Generated Files location

build
  - xpu/ATen/    # generated code for XPU
     RegisterXPU.cpp
     -ops   # include headers in this file
       log_native.h
       log.h
       xxxx
  - aten/src/ATen  # generated code for CPU/CUDA/MPS....
     RegisterCPU.cpp
     RegisterCUDA.cpp
     RegisterXPU.cpp // no use currently
     -ops  # can include headers here, but rarely
       log_native.h
       log.h
       xxxx

Modify existent kernels

  1. Find reference declartions in pytorch/aten/src/ATen/native/native_functions.yaml For example, the kernel need to be port is threshold and gelu The reference delcartions in PyTorch is
# TODO: namespace threshold in 'nn'
- func: threshold(Tensor self, Scalar threshold, Scalar value) -> Tensor
  device_check: NoCheck   # TensorIterator
  variants: function
  structured_delegate: threshold.out
  dispatch:
    QuantizedCPU: threshold_quantized_cpu

- func: threshold_(Tensor(a!) self, Scalar threshold, Scalar value) -> Tensor(a!)
  device_check: NoCheck   # TensorIterator
  variants: function
  structured_delegate: threshold.out

- func: threshold.out(Tensor self, Scalar threshold, Scalar value, *, Tensor(a!) out) -> Tensor(a!)
  device_check: NoCheck   # TensorIterator
  structured: True
  structured_inherits: TensorIteratorBase
  dispatch:
    CPU, CUDA: threshold_out
    MPS: threshold_out_mps

- func: gelu_backward.grad_input(Tensor grad_output, Tensor self, *, str approximate='none', Tensor(a!) grad_input) -> Tensor(a!)
  structured: True
  structured_inherits: TensorIteratorBase
  python_module: nn
  dispatch:
    CPU: gelu_backward_out_cpu
    CUDA: gelu_backward_out_cuda
    MPS: gelu_backward_out_mps

- func: gelu_backward(Tensor grad_output, Tensor self, *, str approximate='none') -> Tensor
  structured_delegate: gelu_backward.grad_input
  python_module: nn
  dispatch:
    MkldnnCPU: mkldnn_gelu_backward
    NestedTensorCPU, NestedTensorCUDA: gelu_backwards_nested
  tags: pointwise
  1. Port it into third_party/torch-xpu-ops/yaml/native/native_functions.yaml, remove CPU&CUDA Dispatch.
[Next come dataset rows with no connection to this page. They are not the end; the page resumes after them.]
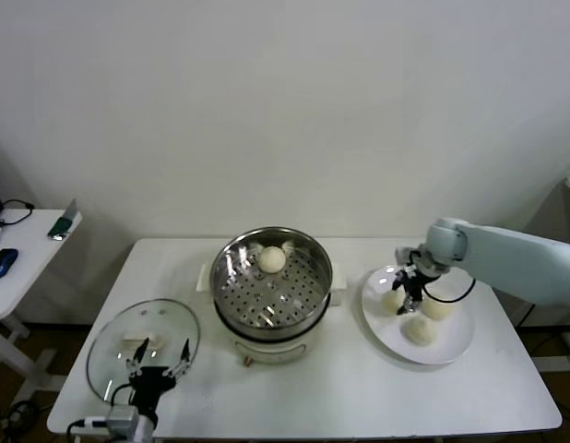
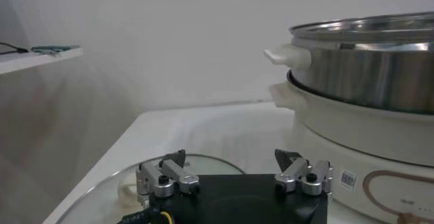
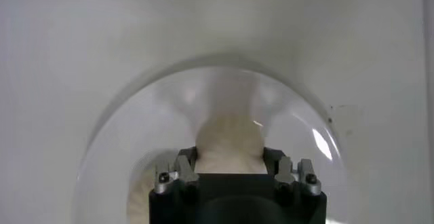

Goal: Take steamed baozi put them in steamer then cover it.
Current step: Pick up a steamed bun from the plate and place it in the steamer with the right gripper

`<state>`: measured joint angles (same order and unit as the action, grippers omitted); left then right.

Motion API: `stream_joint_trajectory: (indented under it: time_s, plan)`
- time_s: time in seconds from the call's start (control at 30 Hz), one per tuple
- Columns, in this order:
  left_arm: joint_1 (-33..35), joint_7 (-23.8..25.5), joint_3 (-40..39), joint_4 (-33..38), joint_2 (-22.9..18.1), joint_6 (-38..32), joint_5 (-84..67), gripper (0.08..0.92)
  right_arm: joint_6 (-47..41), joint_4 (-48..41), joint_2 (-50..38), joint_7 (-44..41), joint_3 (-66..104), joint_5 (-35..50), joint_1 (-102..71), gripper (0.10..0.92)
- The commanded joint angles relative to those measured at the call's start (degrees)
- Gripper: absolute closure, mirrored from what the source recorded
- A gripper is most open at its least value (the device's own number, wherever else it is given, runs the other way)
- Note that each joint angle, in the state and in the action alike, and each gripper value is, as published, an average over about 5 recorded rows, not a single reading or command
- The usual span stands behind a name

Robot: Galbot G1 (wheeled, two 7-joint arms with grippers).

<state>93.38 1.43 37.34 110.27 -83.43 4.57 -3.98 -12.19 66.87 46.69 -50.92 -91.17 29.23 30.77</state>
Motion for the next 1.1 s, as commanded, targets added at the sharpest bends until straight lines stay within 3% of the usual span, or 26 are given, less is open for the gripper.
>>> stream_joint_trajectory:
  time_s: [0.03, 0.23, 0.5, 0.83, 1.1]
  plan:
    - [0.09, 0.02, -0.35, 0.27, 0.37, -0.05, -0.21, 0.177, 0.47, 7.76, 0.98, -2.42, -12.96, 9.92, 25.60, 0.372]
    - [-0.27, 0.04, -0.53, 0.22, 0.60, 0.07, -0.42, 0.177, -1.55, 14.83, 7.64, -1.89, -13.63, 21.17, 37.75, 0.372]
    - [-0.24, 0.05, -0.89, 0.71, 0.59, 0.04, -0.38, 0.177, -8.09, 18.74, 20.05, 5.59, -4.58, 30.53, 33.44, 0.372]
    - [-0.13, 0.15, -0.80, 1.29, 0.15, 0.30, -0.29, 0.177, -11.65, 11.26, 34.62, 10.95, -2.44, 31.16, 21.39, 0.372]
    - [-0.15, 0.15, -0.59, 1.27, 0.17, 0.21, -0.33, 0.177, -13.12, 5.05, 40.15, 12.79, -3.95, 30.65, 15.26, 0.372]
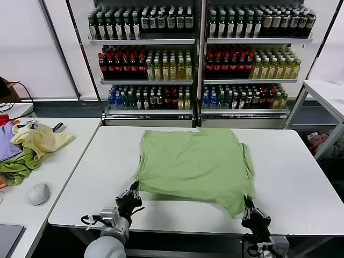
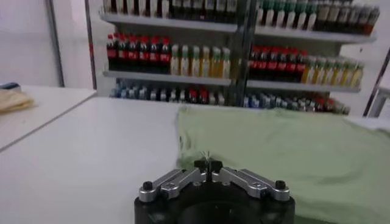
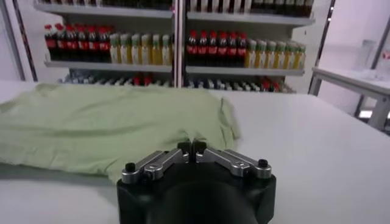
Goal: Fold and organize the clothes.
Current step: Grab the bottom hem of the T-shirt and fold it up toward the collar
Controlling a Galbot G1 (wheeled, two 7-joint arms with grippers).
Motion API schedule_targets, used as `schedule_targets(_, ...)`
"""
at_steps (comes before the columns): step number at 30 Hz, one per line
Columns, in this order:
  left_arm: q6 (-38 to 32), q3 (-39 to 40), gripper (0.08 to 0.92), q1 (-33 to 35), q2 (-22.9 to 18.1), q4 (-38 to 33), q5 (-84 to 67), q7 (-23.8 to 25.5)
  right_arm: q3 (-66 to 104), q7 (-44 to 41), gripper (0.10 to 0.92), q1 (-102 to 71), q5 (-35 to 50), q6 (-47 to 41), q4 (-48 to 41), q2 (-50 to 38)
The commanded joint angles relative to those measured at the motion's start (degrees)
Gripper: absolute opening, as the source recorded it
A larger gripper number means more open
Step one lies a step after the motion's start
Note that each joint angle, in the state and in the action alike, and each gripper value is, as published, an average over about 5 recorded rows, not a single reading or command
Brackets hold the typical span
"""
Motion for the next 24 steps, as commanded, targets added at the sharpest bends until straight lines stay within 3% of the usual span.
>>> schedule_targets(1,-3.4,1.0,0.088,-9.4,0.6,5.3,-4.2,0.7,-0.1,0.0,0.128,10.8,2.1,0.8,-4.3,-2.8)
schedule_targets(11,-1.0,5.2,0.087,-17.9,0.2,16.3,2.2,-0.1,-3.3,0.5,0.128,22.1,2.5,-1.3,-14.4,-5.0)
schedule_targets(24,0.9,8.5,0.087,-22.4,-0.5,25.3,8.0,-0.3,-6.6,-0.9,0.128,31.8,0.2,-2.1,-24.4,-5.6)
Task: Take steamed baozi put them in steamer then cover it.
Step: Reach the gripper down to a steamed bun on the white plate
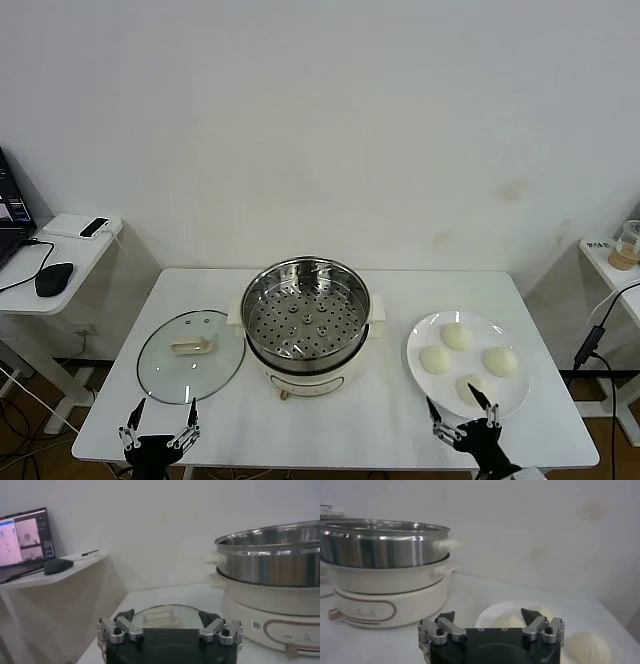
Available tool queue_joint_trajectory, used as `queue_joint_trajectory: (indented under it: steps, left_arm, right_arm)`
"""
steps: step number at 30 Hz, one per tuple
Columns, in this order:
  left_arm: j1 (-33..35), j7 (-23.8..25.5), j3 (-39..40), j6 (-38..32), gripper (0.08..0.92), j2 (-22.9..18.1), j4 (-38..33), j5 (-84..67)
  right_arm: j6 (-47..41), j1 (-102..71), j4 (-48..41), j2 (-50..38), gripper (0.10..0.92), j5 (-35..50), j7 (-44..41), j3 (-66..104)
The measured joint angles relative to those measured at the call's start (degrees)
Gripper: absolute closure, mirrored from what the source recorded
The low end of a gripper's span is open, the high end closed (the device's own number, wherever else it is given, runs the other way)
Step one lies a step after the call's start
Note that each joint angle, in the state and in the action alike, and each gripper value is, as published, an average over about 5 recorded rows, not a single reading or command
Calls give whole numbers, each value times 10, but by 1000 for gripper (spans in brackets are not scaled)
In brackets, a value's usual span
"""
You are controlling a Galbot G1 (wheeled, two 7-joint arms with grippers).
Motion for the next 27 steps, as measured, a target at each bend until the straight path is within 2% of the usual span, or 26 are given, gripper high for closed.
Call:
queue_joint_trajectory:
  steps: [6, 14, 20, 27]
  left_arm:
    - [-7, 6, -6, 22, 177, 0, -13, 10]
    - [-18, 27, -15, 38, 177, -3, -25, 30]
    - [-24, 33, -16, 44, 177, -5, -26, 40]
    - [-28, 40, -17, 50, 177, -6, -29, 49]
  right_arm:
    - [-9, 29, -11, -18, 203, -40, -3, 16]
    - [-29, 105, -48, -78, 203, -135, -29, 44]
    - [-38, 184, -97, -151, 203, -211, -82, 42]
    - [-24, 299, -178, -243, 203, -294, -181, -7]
Add XPU dispatch. All variants need to be copied, following only show parts of declartion.
- func: threshold.out(Tensor self, Scalar threshold, Scalar value, *, Tensor(a!) out) -> Tensor(a!)
  device_check: NoCheck   # TensorIterator
  structured: True
  structured_inherits: TensorIteratorBase
  dispatch:
    XPU: threshold_out  # If cuda&cpu share func, we also shares. Op would use TORCH_IMPL_FUNC or REGISTER_XPU_DISPATCH

- func: gelu_backward.grad_input(Tensor grad_output, Tensor self, *, str approximate='none', Tensor(a!) grad_input) -> Tensor(a!)
  structured: True
  structured_inherits: TensorIteratorBase
  python_module: nn
  dispatch:
    XPU: gelu_backward_out_xpu # If cuda&cpu has separate, we name ours func. You need add definition for this func, or use TORCH_IMPL_FUNC, just align to cuda code.
  1. Modify ops in torch-xpu-ops/src/ATen/native/xxx.cpp
// Step 1
// a. Include op required headers in `pytorch/aten/src/ATen/nateive`, like Activation.h. You usually need do this when you want find a `op_stub`
// b. If you need REGISTER_XPU_DISPATCH like cuda/cpu, #include<ATen/native/DispatchStub.h>
#include <ATen/native/Activation.h> 
#include <ATen/native/DispatchStub.h>

// Step 2: Optional, include op_native.h
// Inlude the generated headers for your op located at `build/aten/src/ATen/xpu/ops/xxx_native.h>
#include <xpu/ATen/ops/gelu_backward_native.h>
#include <xpu/ATen/ops/gelu_native.h>

// Step3: Optional, include op.h
// if you need redispatch, like call at::empty, at::zeros, or even at::threshold
#include <ATen/ops/gelu.h>

// Step3.1: Optional, delcartion for at::xpu::ops [Uupdate at 7/17]
// if you need a call for at::xpu::xxxx, please copy the delcartion from RegisterXPU.cpp
namespace at::xpu{
   ops(xxxxx);// declartion
}

namespace at::native {

// Step4: Optional, manually add declartion for other variants in cpu.
// Sometimes, you want to define op1, but you want call at::native::op1_other_variants (like at::native::op1_slow). 
// You need copy the declartion in `ATen/ops/op1_native.h` into your source files.
// Please DO NOT directly `#include <ATen/ops/op1_native.h>` as it may violates ODR rule


// Step5: Register or define your func in namespace `at::native`
// Case 1: For TensorIterator based ops, REGISTER_XPU_DISPATCH is usually used.
// Case 2: For structured operators, TORCH_IMPL_FUNC is usually used. Please note that, in the marco TORCH_IMPL_FUNC, you should not return any tensor. 
// Case 3: For unstructured operators, please directly define you functions, like define `layer_norm_xpu`

REGISTER_XPU_DISPATCH(threshold_stub, xpu::threshold_kernel);
TORCH_IMPL_FUNC(gelu_backward_out_xpu)
(const Tensor& /*grad*/,
 const Tensor& /*self*/,
 c10::string_view approximate,
 const Tensor& /*grad_input*/
) {
  xpu::gelu_backward_kernel(*this, approximate);
}

TORCH_IMPL_FUNC(gelu_out_xpu)
(const Tensor& /*self*/, c10::string_view approximate, const Tensor& /*result*/
) {
  xpu::gelu_kernel(*this, approximate);
}

} // namespace at::native

Other changes need be noticed

  1. Do not #include <ATen/ATen.h>. This would implicitly include much much much headers in ops. An WORKAROUND is #include<comm/xpu_aten.h>. But, I stll recommend not use this, as this is much more like a header for out-of-tree backend.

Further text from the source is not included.